Эти слова прервали гул голосов и произвели такое же впечатление, как первые капли дождя на пчелиный рой перед началом грозы. Все онемели. На миг наступила невыразимая тишина; казалось, слышался полет смерти.
Но этот миг был краток.
Из дальней группы, стоявшей в самом темном углу, чей-то голос крикнул Анжольрасу:
— Будь что будет! Подымем баррикаду на двадцать футов выше и останемся здесь все до одного. Граждане, поклянемся клятвой мертвецов! Докажем, что если народ предает республиканцев, то республиканцы не предают народ!

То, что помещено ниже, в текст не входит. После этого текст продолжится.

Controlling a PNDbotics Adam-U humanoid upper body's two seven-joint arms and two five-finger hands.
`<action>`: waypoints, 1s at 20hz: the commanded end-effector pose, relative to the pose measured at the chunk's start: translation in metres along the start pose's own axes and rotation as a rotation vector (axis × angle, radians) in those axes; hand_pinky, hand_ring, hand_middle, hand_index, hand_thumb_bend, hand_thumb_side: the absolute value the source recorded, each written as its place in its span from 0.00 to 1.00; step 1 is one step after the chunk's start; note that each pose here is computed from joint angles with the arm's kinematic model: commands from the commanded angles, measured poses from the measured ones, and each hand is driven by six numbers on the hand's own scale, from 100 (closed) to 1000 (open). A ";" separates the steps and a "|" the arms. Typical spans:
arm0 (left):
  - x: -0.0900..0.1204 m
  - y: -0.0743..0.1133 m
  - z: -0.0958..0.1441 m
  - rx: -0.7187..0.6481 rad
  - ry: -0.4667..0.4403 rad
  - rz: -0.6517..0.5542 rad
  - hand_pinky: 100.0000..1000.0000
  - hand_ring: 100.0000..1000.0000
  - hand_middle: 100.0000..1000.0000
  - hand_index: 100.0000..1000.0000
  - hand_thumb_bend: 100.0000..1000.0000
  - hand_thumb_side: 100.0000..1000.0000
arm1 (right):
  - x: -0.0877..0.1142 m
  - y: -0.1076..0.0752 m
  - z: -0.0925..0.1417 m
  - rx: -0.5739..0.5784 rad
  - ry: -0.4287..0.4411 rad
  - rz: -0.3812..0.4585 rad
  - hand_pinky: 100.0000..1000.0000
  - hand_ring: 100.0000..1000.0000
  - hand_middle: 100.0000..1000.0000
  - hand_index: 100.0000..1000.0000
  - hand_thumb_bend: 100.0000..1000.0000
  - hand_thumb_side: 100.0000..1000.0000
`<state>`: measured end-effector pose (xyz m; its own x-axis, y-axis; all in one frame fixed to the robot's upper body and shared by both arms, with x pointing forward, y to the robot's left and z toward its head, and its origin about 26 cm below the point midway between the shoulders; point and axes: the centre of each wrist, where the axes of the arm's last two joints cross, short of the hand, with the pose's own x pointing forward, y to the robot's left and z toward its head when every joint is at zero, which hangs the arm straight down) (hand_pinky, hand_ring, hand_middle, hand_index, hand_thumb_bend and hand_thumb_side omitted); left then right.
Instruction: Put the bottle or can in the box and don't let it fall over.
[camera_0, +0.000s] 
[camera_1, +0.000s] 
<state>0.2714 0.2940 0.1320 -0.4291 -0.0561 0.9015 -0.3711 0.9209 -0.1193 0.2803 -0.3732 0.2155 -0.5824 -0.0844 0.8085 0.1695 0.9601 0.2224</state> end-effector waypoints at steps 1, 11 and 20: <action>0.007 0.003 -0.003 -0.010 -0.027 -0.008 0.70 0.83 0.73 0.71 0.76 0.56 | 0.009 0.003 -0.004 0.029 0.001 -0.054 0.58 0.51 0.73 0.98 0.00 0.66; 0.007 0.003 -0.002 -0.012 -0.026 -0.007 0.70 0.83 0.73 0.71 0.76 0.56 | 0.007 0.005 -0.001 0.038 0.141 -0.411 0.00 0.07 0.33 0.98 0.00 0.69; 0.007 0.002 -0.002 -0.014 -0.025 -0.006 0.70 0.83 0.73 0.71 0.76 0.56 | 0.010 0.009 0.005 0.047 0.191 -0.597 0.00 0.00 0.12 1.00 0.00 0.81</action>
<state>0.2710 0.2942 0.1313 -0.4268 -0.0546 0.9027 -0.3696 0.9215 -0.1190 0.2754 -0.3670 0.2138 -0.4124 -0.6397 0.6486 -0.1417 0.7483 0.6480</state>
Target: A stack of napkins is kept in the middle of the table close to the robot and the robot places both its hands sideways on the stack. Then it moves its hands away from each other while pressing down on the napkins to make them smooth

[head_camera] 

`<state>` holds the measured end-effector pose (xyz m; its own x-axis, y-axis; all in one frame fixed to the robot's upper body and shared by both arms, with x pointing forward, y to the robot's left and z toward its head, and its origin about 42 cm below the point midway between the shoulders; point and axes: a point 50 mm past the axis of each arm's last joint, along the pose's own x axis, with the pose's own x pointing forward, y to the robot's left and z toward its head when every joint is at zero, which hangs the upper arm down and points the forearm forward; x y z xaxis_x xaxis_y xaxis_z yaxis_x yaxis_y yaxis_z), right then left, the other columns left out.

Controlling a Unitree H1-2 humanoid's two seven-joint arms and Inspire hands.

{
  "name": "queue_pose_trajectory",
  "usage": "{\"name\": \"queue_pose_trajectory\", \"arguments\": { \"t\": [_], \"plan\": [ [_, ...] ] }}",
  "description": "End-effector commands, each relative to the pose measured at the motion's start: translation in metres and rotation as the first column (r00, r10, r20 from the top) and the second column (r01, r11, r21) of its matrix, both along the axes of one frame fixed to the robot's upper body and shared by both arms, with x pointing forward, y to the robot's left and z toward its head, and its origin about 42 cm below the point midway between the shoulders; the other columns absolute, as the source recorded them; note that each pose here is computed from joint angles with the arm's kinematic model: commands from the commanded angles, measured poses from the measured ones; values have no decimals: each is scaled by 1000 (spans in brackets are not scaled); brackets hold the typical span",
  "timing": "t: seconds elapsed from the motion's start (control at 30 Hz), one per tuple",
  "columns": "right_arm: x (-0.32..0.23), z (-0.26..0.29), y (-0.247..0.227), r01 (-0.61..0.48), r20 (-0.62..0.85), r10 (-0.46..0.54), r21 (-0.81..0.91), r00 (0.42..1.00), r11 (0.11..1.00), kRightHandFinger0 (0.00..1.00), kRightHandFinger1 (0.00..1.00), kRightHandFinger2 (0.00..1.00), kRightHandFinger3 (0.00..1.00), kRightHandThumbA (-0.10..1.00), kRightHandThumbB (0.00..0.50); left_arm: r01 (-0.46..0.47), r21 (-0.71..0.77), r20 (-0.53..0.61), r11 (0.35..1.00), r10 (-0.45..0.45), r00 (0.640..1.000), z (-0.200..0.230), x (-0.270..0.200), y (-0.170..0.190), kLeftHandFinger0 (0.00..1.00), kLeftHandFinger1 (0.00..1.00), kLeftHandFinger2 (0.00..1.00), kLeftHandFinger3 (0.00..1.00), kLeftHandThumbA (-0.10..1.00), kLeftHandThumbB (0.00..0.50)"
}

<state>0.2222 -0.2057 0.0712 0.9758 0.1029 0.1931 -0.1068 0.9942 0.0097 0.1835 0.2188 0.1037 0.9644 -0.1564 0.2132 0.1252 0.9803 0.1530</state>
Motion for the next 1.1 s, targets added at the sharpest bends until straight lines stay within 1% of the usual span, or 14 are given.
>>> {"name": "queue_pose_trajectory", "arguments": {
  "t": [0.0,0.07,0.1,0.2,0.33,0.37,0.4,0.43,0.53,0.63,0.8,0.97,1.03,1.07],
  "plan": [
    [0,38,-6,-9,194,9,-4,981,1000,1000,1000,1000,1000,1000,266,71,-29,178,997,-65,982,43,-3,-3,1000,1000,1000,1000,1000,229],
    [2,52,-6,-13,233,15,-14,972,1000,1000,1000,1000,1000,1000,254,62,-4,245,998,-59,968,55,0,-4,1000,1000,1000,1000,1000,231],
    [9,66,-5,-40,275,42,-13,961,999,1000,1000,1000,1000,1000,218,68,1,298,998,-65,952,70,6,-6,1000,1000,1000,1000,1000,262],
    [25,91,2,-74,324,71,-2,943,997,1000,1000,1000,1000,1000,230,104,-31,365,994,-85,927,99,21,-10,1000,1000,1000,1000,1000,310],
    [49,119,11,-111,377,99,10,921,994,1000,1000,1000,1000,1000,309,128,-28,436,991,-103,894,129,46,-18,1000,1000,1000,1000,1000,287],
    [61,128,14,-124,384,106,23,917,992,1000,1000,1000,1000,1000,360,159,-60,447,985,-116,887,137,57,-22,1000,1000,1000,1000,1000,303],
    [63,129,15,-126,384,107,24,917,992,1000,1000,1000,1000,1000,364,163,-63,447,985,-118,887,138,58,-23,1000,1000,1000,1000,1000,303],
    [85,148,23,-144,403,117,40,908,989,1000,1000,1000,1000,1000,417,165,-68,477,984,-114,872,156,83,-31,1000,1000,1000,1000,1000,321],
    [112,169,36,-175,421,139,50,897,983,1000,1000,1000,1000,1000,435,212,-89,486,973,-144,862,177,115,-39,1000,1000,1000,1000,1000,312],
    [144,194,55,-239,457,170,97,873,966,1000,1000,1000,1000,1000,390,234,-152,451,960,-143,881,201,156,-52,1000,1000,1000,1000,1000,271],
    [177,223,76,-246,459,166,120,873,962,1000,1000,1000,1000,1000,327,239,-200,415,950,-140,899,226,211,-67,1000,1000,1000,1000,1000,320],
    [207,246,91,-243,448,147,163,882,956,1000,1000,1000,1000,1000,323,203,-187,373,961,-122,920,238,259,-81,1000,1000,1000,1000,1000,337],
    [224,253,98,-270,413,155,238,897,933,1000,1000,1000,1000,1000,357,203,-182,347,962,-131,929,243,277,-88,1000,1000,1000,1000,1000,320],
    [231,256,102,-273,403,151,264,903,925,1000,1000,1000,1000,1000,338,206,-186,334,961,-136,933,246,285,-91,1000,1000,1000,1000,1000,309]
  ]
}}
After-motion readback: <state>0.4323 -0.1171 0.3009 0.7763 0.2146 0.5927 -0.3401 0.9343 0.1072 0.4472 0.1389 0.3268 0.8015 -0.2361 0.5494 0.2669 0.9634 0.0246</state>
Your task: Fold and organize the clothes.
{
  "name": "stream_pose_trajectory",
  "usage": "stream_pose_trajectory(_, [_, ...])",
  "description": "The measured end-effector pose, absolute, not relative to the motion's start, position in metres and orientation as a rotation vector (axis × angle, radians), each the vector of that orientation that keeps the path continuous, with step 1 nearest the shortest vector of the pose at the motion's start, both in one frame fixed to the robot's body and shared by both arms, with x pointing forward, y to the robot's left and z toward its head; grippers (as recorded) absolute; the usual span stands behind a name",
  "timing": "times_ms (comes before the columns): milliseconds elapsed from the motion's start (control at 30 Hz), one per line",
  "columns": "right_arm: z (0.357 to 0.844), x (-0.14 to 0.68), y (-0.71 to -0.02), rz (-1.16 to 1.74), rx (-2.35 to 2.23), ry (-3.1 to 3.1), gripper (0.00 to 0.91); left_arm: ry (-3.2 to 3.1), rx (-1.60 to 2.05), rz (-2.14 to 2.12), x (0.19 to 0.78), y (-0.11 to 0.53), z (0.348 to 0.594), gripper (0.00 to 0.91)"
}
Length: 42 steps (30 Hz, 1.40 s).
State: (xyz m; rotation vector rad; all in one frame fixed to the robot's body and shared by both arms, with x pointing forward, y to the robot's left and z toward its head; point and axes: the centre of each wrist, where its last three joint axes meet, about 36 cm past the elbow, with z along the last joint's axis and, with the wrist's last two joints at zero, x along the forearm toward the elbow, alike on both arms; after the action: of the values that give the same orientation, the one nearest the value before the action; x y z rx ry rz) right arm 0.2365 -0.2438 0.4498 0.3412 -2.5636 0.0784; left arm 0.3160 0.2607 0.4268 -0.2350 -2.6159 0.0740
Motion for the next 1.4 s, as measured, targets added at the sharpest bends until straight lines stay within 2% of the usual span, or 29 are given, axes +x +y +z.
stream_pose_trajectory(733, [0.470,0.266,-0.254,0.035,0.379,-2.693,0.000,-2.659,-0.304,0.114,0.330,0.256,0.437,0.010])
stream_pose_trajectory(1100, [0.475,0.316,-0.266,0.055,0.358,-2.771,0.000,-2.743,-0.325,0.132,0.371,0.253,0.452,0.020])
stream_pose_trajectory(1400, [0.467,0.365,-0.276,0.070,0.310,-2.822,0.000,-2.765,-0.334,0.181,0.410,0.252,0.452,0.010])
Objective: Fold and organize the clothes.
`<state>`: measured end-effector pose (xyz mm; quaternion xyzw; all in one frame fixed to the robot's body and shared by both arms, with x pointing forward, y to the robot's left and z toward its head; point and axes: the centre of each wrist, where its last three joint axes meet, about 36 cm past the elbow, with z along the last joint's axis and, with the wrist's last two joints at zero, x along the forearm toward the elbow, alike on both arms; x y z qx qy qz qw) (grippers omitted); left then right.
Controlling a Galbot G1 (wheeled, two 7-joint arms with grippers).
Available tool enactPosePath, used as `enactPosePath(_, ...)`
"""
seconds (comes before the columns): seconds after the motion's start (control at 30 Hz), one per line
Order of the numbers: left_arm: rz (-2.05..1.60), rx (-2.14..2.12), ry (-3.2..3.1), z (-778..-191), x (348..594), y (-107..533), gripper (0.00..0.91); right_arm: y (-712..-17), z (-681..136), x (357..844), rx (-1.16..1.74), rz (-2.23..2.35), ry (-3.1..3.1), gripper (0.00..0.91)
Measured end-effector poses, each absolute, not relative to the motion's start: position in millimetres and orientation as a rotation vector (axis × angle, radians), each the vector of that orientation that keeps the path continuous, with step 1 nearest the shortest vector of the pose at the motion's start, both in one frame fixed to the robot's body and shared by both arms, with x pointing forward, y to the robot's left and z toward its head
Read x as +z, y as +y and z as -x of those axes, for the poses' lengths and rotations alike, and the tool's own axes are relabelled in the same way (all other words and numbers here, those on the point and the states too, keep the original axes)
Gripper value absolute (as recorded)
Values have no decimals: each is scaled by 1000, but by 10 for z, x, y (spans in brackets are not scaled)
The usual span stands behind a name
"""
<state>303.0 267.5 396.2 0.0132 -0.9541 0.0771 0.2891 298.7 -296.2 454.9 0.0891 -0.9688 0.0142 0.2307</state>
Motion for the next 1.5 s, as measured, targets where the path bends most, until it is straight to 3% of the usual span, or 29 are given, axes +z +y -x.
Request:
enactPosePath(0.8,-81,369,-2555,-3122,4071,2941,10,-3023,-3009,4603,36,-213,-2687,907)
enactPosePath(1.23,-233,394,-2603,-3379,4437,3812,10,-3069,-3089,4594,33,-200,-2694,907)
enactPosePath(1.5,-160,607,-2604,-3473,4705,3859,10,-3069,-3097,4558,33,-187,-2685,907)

Слова эти рассеяли гнетущий туман личных тревог и страхов и были встречены восторженными криками.
Никто так и не узнал имени человека, произнесшего эти слова. То был безвестный рабочий, никому неведомый, забытый, незаметный герой, тот великий незнакомец, который всегда появляется при исторических кризисах, при зарождении нового общественного строя, чтобы в нужную минуту властным голосом произнести решающее слово и вновь кануть во мрак, воплотив в себе на краткий миг, при блеске молнии, дух народа и божества.
Это непреклонное решение было настолько в духе 6 июня 1832 года, что почти одновременно на баррикаде Сен-Мерри прозвучал возглас, который вошел в историю и упоминался на судебном процессе: «Придут к нам на помощь или не придут, не все ли равно! Погибнем здесь все до последнего!»
Очевидно, обе баррикады, хотя и разобщенные внешне, были объединены духовно.
Глава четвертая.
Пятью меньше, одним больше
После того как выступил незнакомец, провозгласивший «клятву мертвецов», и выразил в этой формуле общее душевное состояние, из всех уст вырвался радостный и грозный крик, зловещий по смыслу, но звучавший торжеством.
— Да здравствует смерть! Останемся здесь все до одного!
— Почему же все? — спросил Анжольрас.
— Все! Все!
Анжольрас возразил:
— Позиция у нас выгодная, баррикада превосходная. Вполне достаточно тридцати человек. Зачем же приносить в жертву сорок?
— Потому что никто не захочет уйти, — отвечали ему.
— Граждане! — крикнул Анжольрас, и голос его задрожал от гнева. — Республика не настолько богата людьми, чтобы губить их понапрасну. Такое тщеславие — просто мотовство. Если некоторым из вас долг повелевает уйти, они обязаны исполнить его, как всякий другой долг.